If you know about enums, you probably also get why they're handy and why I thought about using them for my User model, but but this was too difficult to implement in Fluent 4.

What is an enum?

It differs between languages, but in short it's a way for a programmer to restrict the amount of values a variable can have. If we take following Swift enum, we can better show the power of this restriction:

enum UserRole {
    case admin
    case user
}

var userRole: UserRoles

With this enum UserRoles the variable userRole can only be either admin or user, and the compiler will yell at you for even considering other values.

Come OptionSets

Sometimes we need to turn on and off features individually instead of having entire and heavy roles. Meet OptionSets, a non-exlusion err.. set. We at Inuk Entertainment (I) have decided that OptionSet is the better choice for Manga.dk's CMS, and besides it allowing for more granular controle, it also plays much nicer with Fluent 4 than enums did. To make it work with Fluent 4, we have to conform it to Codable and add our own encoding and init as following.

struct UserRights: OptionSet, Codable {
    init(rawValue: UInt64) {
        self.rawValue = rawValue
    }
    
    init(from decoder: Decoder) throws {
      rawValue = try .init(from: decoder)
    }
    
    func encode(to encoder: Encoder) throws {
      try rawValue.encode(to: encoder)
    }
    
    let rawValue: UInt64
}

And when Fluent 4 asks, our optionset is UInt64 (this allows for 64 different options to turn on and off) and will look as follows in migration:

func prepare(on database: Database) -> EventLoopFuture<Void> {
    database.schema(name)
        .field("id", .int, .identifier(auto: true))
        .field("name", .string, .required)
        .field("email", .string, .required)
        .field("password_hash", .string, .required)
        .field("userRights", .uint64, .required )
        .create()
}

This migration assumes my user model, which looks like this and has the OptionSet included below.

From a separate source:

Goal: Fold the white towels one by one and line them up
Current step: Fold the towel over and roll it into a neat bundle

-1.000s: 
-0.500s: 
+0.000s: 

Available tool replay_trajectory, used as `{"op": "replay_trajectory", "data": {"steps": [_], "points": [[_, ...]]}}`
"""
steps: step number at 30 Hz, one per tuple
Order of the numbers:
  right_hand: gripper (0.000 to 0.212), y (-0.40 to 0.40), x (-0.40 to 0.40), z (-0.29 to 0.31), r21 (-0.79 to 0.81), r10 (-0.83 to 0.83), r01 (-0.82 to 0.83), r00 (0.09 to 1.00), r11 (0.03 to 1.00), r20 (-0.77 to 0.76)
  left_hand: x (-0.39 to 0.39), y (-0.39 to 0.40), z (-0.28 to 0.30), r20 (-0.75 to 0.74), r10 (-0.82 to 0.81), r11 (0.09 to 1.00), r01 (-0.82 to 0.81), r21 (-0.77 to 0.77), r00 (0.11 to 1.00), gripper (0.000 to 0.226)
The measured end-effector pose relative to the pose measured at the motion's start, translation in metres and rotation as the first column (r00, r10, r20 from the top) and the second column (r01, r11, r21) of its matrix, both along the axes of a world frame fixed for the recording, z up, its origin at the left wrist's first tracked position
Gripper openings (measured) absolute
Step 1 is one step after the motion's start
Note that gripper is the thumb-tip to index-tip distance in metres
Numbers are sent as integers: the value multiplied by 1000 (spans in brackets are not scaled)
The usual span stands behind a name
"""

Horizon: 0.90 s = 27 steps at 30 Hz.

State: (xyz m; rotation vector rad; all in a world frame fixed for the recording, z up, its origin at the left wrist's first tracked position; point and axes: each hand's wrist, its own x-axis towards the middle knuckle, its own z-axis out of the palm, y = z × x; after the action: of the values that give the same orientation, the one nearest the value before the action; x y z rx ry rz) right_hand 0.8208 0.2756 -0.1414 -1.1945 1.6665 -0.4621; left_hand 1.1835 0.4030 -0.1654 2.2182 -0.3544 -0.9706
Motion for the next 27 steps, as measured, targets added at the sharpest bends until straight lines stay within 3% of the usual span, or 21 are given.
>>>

final class User: Model, Content {
    static let schema = "users"
    
    @ID(key: "id")
    var id: Int?
    
    @Field(key: "name")
    var name: String

    @Field(key: "email")
    var email: String

    @Field(key: "password_hash")
    var passwordHash: String
    
    @Field(key: "userRights")
    var userRights: UserRights

    init() { }

    init(id: Int? = nil, name: String, email: String, passwordHash: String, userRights: UserRights = .everyone) {
        self.id = id
        self.name = name
        self.email = email
        self.passwordHash = passwordHash
        self.userRights = userRights
    }
}

struct UserRights: OptionSet, Codable  {
    init(rawValue: UInt64) {
        self.rawValue = rawValue
    }
    
    let rawValue: UInt64
    
    func encode(to encoder: Encoder) throws {
      try rawValue.encode(to: encoder)
    }
    
    init(from decoder: Decoder) throws {
      rawValue = try .init(from: decoder)
    }
    
    /// This is a given user, used for default Init in User
    static let everyone: Self = []
    /// Anyone with this priv can change a different user
    static let modUser = Self(rawValue: 1 << 1)
    /// This user can edit and add books to the system
    static let mangaUpload = Self(rawValue: 1 << 2)
    
    /// Has all the rights, you shouldn't check on this, only make a user super admin, also don't use .max, it will crash the system for currently unknown reasons
    static let superAdmin = Self(rawValue: 1 << 0)
}

Let's unravel a given option static let mangaUpload = Self(rawValue: 1 << 2).  Static means it can be called without initialising the model it's part of, Self is a way to initialise an instance of the type the variable is part of and 1 << 2 is 1 bitshifted 2 which in binary is 100 or 4 in the decimal system. So OptionSets very much prefers a value that is in the power of two, which is why it's much easier to just use bitshifting. This is because when an OptionSet has more than one value, it's "just" added, so modUser and mangaUploader will be 110.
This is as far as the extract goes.